Microsoft has outlined plans to release its upcoming Xbox operating system for testers throughout the final week of August, ahead of a public release scheduled for later this year on Xbox One and Xbox Series X. The latest dashboard overhaul received an unveiling last Friday, further revising the user interface with its modern design language, with a sampling of new console features. The first testing wave commences on Monday, among a subset of its Xbox Insider testing program.
The next iteration of the Xbox dashboard mostly resembles its predecessor, injected with system-wide design refinements in preparation for its Xbox Series X console this November. The shift better aligns the console with recent changes made to its Xbox PC and Xbox Game Pass mobile apps, with further refined iconography, more rounded tiles, and new fonts. It also aligns with similar features hitting Windows 10, designed to modernize its experiences across devices.
Internal Microsoft design guidelines provide a glimpse into its approach for the new Xbox UI.Source: Microsoft
The latest Xbox UI doesn’t feature drastic changes to interactivity by design, meaning you won’t need to wrap your brain around another home menu later this year. However, it does bring forward many trends we’ve seen across new Xbox applications, including the new profile pages previously debuted on Windows 10. Profile Themes enable users to customize their Xbox Live presence with more elaborate themes — including designs from Xbox Game Studios titles.

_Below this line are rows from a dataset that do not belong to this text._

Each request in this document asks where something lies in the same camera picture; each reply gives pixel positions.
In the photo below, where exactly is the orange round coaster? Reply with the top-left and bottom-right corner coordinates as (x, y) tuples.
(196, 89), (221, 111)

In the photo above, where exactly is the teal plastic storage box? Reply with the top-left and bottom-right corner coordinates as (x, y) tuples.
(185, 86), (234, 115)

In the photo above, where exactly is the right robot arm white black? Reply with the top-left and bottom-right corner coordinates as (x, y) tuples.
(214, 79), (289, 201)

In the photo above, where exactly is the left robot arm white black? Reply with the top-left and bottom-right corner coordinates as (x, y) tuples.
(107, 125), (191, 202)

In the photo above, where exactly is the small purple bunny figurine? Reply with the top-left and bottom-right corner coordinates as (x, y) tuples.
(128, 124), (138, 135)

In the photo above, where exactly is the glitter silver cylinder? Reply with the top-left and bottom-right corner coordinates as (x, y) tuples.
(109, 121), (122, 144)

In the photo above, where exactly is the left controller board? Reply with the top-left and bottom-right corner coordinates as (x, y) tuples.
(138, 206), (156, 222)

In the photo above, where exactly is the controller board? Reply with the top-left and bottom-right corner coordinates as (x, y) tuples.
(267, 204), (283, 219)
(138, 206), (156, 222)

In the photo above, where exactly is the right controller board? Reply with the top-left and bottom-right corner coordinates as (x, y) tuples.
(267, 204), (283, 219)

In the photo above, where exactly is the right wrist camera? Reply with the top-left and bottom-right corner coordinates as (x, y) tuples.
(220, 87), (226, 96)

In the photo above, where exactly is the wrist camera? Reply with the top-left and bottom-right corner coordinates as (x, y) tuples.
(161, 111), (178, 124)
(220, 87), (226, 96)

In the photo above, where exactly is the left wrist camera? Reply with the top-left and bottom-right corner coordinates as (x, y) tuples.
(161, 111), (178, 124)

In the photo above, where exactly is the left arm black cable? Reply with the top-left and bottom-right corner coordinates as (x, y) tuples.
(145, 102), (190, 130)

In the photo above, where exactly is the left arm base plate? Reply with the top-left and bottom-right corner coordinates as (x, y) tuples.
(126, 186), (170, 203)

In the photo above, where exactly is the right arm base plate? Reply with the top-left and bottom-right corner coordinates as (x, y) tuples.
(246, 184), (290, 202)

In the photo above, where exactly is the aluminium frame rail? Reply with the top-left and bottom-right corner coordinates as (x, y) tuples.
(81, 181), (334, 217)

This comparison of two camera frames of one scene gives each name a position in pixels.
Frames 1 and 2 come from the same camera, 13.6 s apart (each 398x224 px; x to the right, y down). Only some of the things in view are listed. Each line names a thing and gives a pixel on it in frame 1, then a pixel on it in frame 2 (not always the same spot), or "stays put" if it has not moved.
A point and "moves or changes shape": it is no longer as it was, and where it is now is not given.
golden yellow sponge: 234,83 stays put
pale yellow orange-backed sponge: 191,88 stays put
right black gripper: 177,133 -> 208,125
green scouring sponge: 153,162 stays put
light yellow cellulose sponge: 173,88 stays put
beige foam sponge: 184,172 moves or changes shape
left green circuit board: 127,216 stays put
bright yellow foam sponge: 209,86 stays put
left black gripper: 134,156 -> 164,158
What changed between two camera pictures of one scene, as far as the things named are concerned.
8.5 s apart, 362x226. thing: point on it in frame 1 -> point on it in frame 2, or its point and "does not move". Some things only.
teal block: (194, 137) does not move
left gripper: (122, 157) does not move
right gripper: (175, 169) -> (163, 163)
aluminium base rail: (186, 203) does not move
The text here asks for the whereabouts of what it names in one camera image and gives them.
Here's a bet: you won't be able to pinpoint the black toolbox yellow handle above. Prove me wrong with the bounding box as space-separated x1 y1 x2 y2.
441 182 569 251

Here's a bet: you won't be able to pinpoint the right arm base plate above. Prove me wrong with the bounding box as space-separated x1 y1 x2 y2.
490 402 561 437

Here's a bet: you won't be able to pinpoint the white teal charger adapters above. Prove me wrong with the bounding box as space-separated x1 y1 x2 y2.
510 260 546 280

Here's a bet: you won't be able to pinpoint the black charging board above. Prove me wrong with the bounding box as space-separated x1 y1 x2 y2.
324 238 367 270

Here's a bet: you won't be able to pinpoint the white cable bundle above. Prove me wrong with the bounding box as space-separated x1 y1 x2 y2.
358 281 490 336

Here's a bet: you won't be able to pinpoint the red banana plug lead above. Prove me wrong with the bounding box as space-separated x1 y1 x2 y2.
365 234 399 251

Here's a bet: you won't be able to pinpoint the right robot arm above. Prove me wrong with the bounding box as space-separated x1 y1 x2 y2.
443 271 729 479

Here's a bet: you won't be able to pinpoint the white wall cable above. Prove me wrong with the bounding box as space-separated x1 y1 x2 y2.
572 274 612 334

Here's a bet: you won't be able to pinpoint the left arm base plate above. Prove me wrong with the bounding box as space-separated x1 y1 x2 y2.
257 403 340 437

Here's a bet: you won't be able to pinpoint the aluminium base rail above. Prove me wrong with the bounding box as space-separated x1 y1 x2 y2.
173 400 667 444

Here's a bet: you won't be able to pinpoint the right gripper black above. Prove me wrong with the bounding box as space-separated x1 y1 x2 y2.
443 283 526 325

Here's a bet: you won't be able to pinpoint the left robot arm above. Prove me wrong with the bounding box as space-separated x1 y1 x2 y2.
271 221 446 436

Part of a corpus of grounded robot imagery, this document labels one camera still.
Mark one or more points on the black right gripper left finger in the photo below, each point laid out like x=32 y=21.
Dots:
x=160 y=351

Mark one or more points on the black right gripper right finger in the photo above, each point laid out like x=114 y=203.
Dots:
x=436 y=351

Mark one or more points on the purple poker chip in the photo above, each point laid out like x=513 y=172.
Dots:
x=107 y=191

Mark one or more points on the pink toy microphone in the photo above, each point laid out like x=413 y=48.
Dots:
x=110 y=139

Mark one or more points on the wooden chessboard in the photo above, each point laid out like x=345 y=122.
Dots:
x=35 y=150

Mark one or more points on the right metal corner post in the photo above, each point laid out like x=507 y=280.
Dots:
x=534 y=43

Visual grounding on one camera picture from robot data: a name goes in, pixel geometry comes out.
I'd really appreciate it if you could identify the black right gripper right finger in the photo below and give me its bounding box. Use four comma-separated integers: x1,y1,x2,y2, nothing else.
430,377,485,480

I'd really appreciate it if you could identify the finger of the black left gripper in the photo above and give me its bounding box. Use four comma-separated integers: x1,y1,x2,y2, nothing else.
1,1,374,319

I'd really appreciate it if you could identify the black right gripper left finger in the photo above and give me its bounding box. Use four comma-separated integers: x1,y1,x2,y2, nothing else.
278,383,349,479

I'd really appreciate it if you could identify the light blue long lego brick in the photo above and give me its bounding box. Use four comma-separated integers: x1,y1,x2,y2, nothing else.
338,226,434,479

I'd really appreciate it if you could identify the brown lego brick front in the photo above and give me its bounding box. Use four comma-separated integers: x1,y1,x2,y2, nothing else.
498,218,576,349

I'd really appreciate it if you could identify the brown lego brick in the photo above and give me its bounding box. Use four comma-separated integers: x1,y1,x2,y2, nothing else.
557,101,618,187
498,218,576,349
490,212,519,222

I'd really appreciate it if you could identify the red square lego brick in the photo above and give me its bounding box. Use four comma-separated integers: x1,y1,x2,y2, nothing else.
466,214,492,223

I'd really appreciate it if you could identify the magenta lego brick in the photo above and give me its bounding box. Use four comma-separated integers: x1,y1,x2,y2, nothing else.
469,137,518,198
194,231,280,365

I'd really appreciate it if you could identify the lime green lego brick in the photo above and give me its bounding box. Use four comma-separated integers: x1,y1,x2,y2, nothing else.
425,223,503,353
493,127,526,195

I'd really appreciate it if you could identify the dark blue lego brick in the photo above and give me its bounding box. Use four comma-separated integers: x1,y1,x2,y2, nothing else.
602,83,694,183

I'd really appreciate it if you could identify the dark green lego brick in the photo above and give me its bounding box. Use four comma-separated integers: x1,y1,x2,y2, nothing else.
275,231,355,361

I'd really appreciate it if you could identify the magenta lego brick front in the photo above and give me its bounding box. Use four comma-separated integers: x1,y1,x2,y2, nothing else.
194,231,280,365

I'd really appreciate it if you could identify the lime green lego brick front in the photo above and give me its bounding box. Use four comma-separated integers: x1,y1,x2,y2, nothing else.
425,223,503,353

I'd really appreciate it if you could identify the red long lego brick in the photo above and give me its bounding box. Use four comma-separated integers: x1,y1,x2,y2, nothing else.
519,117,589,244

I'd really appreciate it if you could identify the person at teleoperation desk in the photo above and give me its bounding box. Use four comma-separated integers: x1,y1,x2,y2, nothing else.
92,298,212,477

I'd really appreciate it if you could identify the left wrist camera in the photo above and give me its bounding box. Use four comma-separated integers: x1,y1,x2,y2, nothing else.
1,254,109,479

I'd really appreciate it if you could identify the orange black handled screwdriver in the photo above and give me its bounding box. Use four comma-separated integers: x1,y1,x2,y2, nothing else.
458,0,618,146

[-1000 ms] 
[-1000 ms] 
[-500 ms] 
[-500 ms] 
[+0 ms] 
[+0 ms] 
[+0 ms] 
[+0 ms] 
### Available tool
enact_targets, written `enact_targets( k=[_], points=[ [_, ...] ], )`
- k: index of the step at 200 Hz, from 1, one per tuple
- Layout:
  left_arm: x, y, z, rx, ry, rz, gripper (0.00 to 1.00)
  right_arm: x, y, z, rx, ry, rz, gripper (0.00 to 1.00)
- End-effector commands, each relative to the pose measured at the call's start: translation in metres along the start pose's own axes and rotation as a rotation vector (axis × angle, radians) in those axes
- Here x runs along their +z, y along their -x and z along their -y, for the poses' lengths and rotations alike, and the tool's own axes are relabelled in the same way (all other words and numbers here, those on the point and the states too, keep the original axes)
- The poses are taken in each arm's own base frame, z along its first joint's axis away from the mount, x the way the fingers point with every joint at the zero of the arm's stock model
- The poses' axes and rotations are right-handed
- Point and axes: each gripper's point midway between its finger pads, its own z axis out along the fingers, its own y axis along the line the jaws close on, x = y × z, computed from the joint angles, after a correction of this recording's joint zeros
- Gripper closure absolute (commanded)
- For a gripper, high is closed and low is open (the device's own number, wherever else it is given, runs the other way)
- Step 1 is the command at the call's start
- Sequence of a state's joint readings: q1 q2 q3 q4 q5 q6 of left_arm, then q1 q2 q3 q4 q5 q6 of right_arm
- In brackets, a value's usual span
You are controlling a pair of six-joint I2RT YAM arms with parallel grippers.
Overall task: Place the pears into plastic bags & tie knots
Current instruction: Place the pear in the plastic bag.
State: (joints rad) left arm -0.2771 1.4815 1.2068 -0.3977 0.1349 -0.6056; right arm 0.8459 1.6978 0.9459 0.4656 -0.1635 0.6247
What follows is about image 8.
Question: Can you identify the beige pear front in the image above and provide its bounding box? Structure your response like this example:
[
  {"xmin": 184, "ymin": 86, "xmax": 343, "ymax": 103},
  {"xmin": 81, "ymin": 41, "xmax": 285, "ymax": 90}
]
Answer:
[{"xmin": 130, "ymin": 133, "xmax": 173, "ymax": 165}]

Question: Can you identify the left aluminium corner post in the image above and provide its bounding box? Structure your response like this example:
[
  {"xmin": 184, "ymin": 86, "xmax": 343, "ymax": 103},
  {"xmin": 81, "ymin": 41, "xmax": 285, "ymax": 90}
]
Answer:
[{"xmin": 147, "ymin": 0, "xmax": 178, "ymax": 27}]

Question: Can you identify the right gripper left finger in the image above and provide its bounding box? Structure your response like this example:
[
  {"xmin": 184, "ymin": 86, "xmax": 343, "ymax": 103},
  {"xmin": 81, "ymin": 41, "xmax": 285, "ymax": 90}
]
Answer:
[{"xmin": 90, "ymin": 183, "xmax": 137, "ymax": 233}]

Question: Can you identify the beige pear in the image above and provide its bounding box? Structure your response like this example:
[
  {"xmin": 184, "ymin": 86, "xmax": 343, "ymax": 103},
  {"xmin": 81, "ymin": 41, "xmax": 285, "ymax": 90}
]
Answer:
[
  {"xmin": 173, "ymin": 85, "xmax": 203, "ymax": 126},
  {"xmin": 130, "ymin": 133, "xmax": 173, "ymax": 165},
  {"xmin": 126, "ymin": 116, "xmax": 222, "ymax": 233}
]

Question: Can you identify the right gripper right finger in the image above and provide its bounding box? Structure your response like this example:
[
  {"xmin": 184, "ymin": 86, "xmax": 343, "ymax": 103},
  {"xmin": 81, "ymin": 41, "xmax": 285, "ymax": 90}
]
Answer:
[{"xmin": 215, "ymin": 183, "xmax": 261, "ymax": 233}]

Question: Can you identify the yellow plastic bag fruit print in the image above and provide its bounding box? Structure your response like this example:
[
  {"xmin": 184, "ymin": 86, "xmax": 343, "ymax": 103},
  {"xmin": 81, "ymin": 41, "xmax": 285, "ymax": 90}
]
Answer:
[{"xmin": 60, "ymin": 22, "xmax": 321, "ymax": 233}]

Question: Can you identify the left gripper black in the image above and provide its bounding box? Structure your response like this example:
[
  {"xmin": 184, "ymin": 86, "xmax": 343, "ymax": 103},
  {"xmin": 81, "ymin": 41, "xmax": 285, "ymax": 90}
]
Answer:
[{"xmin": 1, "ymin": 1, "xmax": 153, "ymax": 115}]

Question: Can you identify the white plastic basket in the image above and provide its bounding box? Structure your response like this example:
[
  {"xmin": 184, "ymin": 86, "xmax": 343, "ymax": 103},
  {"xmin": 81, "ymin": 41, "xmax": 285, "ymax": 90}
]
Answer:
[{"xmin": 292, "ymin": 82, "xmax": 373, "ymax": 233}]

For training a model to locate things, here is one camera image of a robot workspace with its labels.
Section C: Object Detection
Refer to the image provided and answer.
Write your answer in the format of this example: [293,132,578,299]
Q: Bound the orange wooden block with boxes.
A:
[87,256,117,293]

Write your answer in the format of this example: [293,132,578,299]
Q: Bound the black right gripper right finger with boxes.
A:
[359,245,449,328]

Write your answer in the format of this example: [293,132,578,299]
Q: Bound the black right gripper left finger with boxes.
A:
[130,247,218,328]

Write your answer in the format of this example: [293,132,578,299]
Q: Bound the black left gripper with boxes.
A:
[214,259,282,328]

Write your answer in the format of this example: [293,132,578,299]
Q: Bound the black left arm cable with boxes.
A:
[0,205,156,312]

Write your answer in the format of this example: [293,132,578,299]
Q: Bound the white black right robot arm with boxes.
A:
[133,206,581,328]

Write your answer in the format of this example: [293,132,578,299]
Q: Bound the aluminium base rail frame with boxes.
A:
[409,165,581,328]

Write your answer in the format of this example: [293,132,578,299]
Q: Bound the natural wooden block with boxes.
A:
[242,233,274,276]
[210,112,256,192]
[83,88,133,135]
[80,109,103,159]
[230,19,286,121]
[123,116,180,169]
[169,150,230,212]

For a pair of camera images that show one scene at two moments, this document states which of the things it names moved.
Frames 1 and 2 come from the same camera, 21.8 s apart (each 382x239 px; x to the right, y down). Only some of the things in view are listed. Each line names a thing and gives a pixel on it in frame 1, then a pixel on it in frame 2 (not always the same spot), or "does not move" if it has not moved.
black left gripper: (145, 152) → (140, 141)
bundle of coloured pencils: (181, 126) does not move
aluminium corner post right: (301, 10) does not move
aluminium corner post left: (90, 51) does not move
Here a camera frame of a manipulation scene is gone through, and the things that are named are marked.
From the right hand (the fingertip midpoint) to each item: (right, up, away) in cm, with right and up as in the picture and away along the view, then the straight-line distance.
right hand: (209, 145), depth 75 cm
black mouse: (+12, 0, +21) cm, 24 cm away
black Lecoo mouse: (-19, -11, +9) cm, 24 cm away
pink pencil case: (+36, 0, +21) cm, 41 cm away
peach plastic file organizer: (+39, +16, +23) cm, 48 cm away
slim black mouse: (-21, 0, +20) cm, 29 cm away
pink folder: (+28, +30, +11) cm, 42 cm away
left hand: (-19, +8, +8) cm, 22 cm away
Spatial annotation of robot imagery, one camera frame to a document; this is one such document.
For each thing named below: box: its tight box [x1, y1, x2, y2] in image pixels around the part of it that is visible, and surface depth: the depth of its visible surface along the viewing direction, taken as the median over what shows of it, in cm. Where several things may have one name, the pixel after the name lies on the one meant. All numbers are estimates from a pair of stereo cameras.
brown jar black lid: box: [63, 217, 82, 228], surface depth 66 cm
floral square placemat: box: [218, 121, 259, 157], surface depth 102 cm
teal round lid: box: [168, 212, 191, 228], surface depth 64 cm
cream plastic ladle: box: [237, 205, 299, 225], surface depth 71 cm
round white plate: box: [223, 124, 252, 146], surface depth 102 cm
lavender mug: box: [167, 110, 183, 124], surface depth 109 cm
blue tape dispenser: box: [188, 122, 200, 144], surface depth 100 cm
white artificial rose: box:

Microsoft also plans to introduce the capability for Xbox Live accounts to sign into multiple devices simultaneously, tying into its mobile efforts with cloud gaming on mobile. As we previously reported, the update will allow the same profile to be used across more than one console, especially geared toward households with separate activities. While profiles can only play games in one place at a time, players can now boot a game on one device, without kicking out their profile watching a movie elsewhere.
These features rolling out today are just some of the new Xbox experiences, with additions like dynamic backgrounds in the pipeline. The feature has been in development for several years, with traces of internal tests surfacing back in 2017, allowing users to apply moving backgrounds to the dashboard.
The new Xbox refresh first debuts among a small pool of Xbox Insiders, within Microsoft’s Alpha Skip Ahead and Alpha ring, with a broader rollout scheduled for the weeks ahead. The update itself drops later in 2020, ahead of its November-bound Xbox Series X.